Incidental Mutation 'D3080:Pcm1'

• ID: 125
• Institutional Source: Beutler Lab
• Gene Symbol: Pcm1
• Ensembl Gene: ENSMUSG00000031592
• Gene Name: pericentriolar material 1
• Synonyms: 9430077F19Rik, C030044G17Rik, 2600002H09Rik
• Essential gene?: Non essential (E-score: 0.000)
• Stock #: D3080 of strain grasshopper
• Status: Validated
• Chromosome: 8
• Chromosomal Location: 41692789-41785381 bp(+) (GRCm39)
• Type of Mutation: missense
• DNA Base Change (assembly): T to A at 41728976 bp (GRCm39)
• Zygosity: Homozygous
• Amino Acid Change: Asparagine to Lysine at position 649 (N649K)
• Ref Sequence: ENSEMBL: ENSMUSP00000147887
• Gene Model: predicted gene model for transcript(s): [ENSMUST00000045218] [ENSMUST00000211247]
• AlphaFold: Q9R0L6
• Predicted Effect: probably damaging; Transcript: ENSMUST00000045218; AA Change: N610K; PolyPhen 2 Score 0.998 (Sensitivity: 0.27; Specificity: 0.99)
• SMART Domains: Protein: ENSMUSP00000039709; Gene: ENSMUSG00000031592; AA Change: N610K

Domain	Start	End	E-Value	Type
coiled coil region	218	238	N/A	INTRINSIC
coiled coil region	270	301	N/A	INTRINSIC
coiled coil region	399	426	N/A	INTRINSIC
coiled coil region	492	520	N/A	INTRINSIC
low complexity region	527	548	N/A	INTRINSIC
low complexity region	622	647	N/A	INTRINSIC
coiled coil region	652	683	N/A	INTRINSIC
coiled coil region	724	772	N/A	INTRINSIC
coiled coil region	822	856	N/A	INTRINSIC
coiled coil region	988	1017	N/A	INTRINSIC
low complexity region	1021	1033	N/A	INTRINSIC
low complexity region	1287	1301	N/A	INTRINSIC
Pfam:PCM1_C	1369	1999	3.6e-295	PFAM

• Predicted Effect: noncoding transcript; Transcript: ENSMUST00000211090
• Predicted Effect: probably damaging; Transcript: ENSMUST00000211247; AA Change: N649K; PolyPhen 2 Score 1.000 (Sensitivity: 0.00; Specificity: 1.00)
• Meta Mutation Damage Score: 0.1246
• Coding Region Coverage:
  • 1x: 88.9%
  • 3x: 76.7%
• Validation Efficiency: 82% (141/173)
• MGI Phenotype: FUNCTION: [Summary is not available for the mouse gene. This summary is for the human ortholog.] The protein encoded by this gene is a component of centriolar satellites, which are electron dense granules scattered around centrosomes.
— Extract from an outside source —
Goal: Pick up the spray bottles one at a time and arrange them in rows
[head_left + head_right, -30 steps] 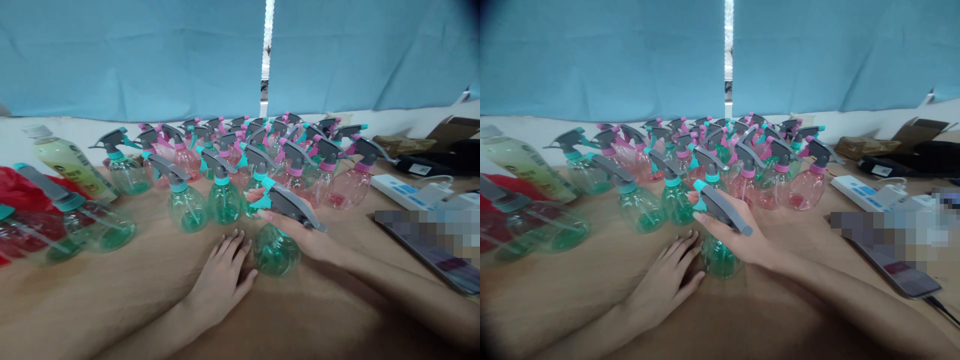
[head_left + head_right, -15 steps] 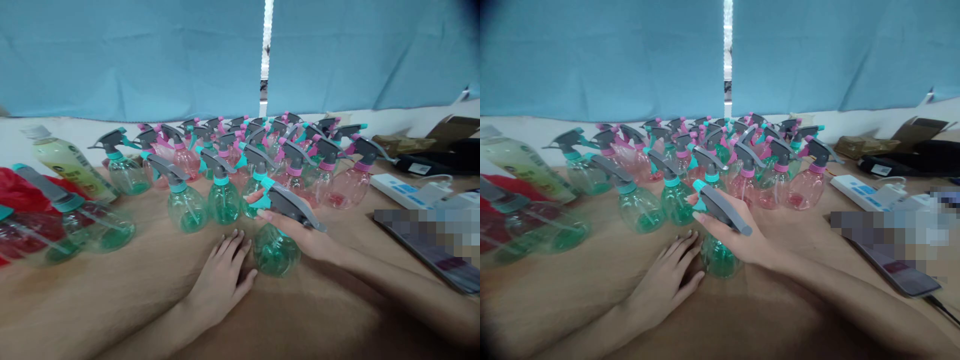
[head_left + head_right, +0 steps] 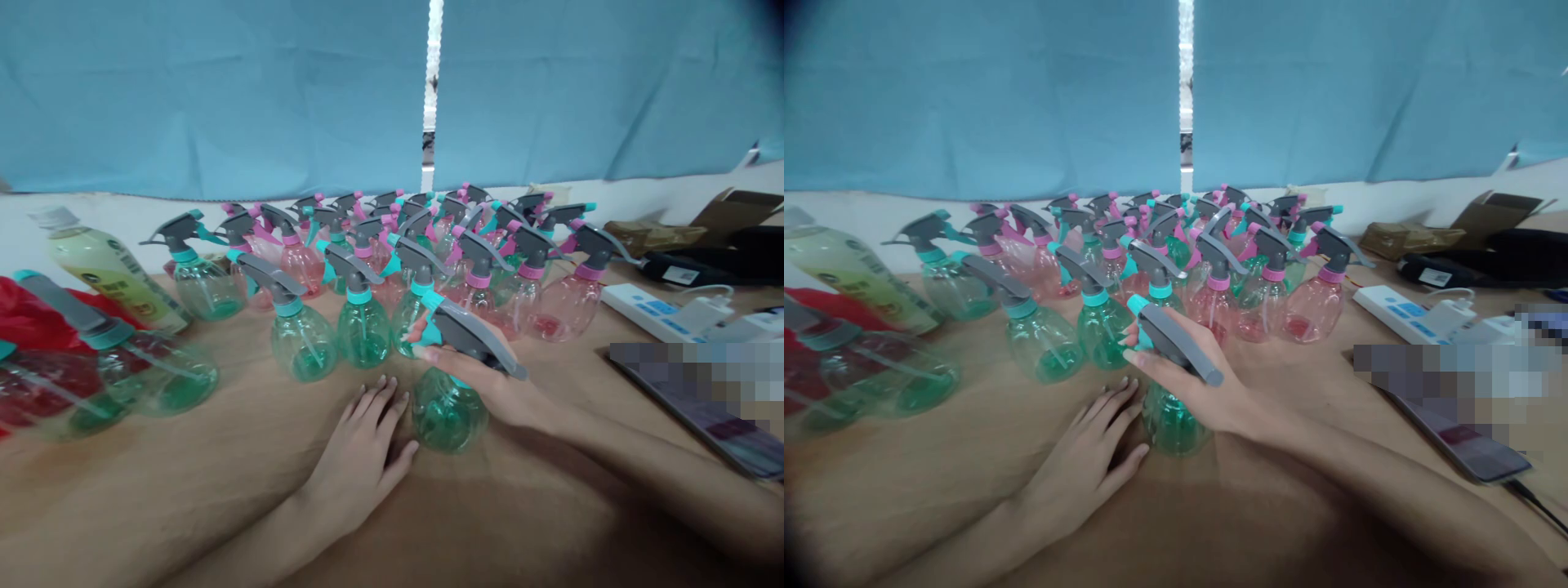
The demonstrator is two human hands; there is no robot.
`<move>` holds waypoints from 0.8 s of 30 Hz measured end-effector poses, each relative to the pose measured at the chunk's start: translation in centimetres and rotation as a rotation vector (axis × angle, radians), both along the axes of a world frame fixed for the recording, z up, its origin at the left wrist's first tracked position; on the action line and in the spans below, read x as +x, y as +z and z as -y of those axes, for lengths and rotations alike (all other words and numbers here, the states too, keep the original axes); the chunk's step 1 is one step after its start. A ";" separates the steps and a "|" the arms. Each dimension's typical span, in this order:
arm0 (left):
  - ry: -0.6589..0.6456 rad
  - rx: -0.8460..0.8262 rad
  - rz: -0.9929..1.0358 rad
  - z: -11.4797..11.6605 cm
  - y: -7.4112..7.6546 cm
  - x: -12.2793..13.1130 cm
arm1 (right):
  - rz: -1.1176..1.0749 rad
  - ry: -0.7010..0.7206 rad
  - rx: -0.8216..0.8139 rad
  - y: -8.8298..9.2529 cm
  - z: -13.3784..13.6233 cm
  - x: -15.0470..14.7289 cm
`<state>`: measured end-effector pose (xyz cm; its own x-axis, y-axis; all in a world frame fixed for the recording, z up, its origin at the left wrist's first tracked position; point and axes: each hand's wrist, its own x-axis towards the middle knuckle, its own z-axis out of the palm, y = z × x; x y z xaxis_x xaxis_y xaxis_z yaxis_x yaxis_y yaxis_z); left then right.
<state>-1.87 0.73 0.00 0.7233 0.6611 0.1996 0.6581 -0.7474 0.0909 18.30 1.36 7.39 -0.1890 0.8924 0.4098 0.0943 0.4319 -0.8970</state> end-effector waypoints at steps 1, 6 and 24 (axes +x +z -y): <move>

Inhibition studies show that this protein is essential for the correct localization of several centrosomal proteins, and for anchoring microtubules to the centrosome. Chromosomal aberrations involving this gene are associated with papillary thyroid carcinomas and a variety of hematological malignancies, including atypical chronic myeloid leukemia and T-cell lymphoma. Multiple transcript variants encoding different isoforms have been found for this gene. [provided by RefSeq, Oct 2015]
• Allele List at MGI:

  All alleles(34) : Gene trapped(34)

• Posted On: 2010-03-12

Nature of Mutation

DNA sequencing using the SOLiD technique identified a G to T transversion at position 2055 of the Pcm1 transcript in exon 12 of 38 total exons. Two transcripts of the Pcm1 gene are displayed on Ensembl. The mutated nucleotide causes an asparagine to lysine substitution at amino acid 610 of the encoded protein. The mutation has been confirmed by DNA sequencing using the Sanger method (Figure 1).
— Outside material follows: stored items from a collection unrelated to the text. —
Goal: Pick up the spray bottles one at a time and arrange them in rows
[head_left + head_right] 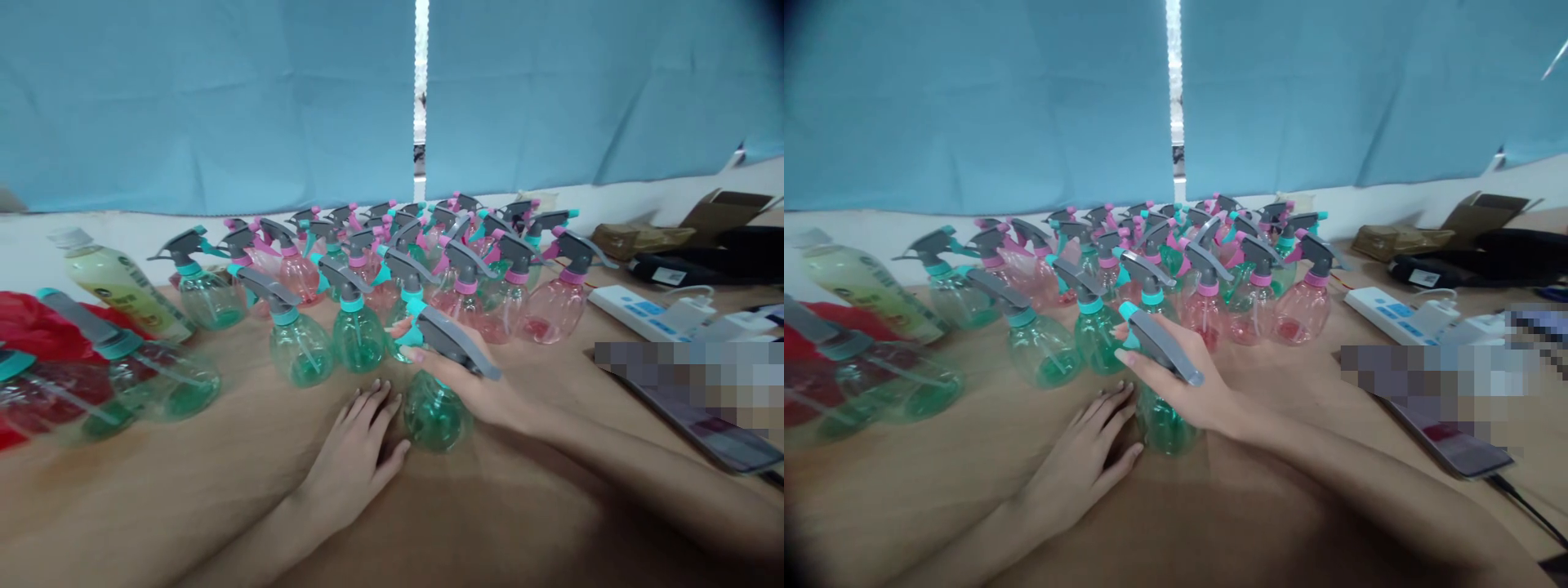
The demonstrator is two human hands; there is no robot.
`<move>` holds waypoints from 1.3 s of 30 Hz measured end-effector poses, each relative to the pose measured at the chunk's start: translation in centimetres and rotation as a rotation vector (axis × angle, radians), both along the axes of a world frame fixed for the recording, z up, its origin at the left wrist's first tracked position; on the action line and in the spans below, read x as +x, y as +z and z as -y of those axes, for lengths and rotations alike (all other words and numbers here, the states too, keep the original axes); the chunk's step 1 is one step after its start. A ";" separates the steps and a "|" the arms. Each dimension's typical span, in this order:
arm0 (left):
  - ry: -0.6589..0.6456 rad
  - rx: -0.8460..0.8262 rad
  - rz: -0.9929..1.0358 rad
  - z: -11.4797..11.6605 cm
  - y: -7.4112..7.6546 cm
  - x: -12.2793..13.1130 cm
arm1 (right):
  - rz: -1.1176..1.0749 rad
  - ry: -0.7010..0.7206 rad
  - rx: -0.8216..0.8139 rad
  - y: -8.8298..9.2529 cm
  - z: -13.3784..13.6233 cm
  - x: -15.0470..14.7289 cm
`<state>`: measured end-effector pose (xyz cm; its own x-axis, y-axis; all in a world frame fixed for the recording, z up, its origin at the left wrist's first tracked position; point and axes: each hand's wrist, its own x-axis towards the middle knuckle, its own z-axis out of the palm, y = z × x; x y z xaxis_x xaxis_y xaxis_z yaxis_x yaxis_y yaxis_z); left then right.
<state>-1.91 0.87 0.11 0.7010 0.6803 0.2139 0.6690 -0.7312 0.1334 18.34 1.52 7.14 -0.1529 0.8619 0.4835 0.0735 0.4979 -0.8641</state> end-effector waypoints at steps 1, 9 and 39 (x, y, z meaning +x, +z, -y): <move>-0.001 -0.008 0.019 0.0 0.0 0.0 | -0.007 0.005 0.007 -0.1 0.0 0.0; -0.010 -0.117 0.315 0.8 0.6 0.7 | -0.022 -0.017 0.002 -0.4 0.0 -0.2; 0.377 -0.132 0.636 4.8 0.4 -7.6 | 0.113 0.048 0.110 0.1 0.6 -14.5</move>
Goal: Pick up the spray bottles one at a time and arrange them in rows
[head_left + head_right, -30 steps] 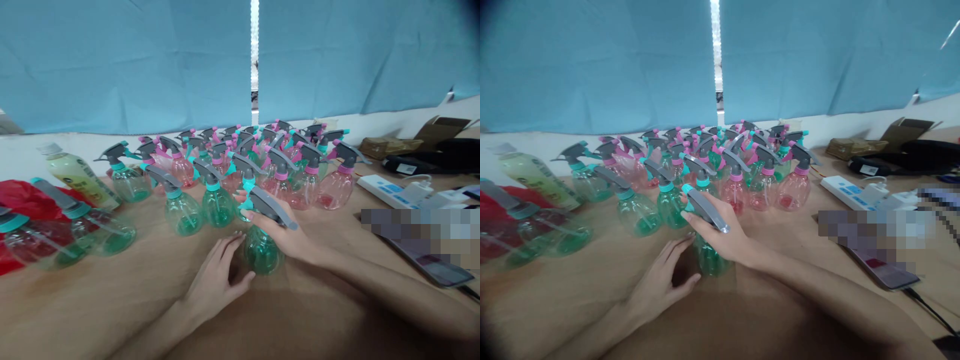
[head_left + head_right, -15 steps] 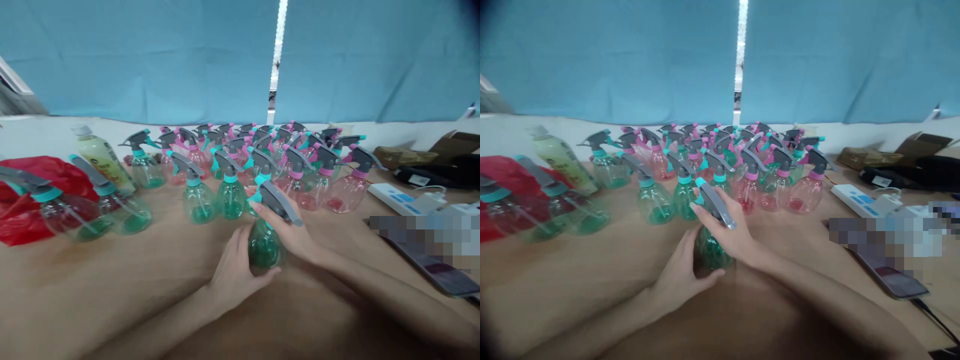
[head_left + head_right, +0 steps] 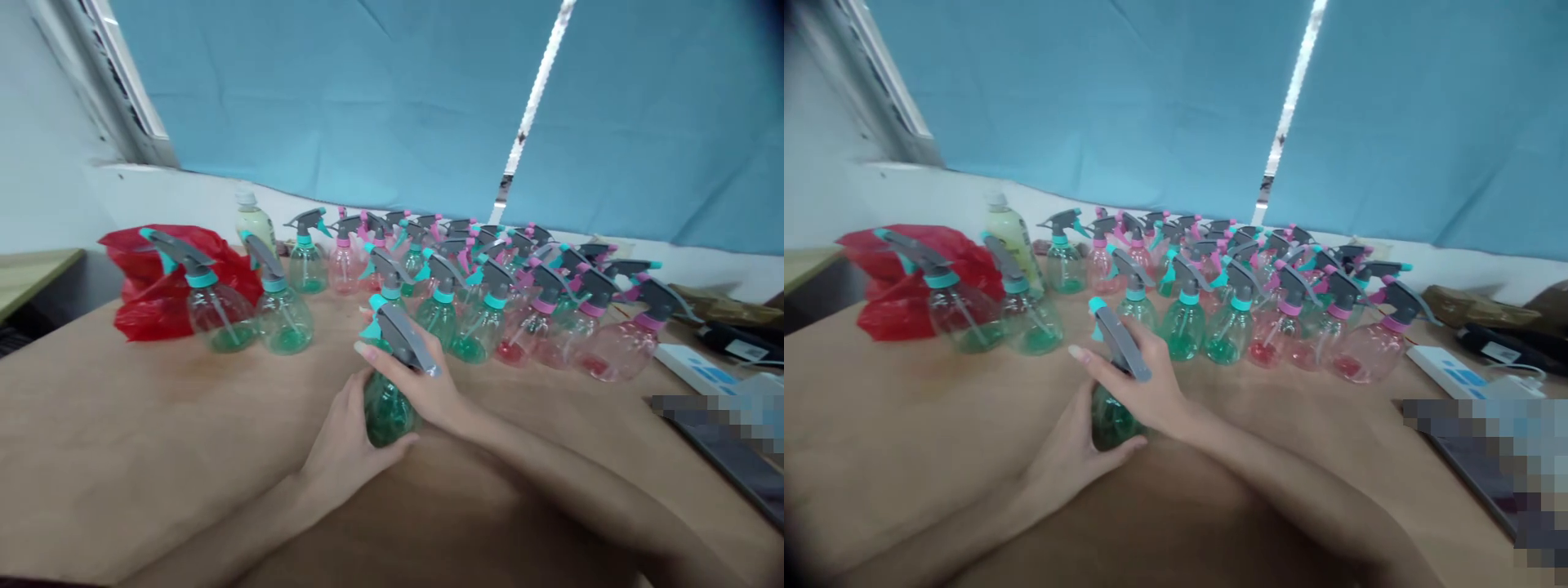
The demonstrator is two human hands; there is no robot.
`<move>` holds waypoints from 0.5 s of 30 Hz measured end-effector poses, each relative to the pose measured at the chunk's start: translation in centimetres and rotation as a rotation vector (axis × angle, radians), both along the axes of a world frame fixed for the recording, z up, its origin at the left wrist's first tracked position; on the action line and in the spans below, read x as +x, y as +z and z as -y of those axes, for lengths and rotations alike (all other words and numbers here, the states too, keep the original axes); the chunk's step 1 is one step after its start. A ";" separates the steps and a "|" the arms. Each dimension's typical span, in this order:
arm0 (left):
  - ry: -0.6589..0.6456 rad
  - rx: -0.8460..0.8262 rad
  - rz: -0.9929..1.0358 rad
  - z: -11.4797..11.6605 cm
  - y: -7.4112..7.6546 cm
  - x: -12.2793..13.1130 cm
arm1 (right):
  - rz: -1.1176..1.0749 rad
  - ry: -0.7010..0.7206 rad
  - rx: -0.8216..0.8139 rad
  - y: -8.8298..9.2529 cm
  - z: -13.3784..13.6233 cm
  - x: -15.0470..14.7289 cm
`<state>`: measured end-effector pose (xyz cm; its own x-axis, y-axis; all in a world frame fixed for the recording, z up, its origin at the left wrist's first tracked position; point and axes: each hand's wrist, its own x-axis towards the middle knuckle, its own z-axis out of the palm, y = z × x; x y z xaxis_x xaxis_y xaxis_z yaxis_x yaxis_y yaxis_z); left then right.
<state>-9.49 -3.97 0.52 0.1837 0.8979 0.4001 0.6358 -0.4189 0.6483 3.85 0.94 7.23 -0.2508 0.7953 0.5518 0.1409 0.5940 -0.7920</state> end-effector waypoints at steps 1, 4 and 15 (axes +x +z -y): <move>0.017 -0.002 -0.003 0.1 -0.1 -0.8 | 0.027 0.007 0.030 -0.1 -0.1 -0.6; 0.078 -0.008 -0.007 0.0 -0.4 -3.0 | 0.103 0.036 0.157 -0.4 -0.2 -1.8; 0.075 0.044 -0.038 -2.1 -0.4 -8.3 | 0.278 -0.116 0.162 0.7 -2.3 -4.7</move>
Protein Function and Prediction

The Pcm1 gene encodes a 2025 amino acid protein that belongs to the PCM1 family. PCM1 is required for centrosome assembly and function. It is required for the correct localization of several centrosomal proteins and to anchor microtubules to the centrosome (Uniprot Q9R0L6). 

 

The N610K change is predicted to be probably damaging by the PolyPhen program.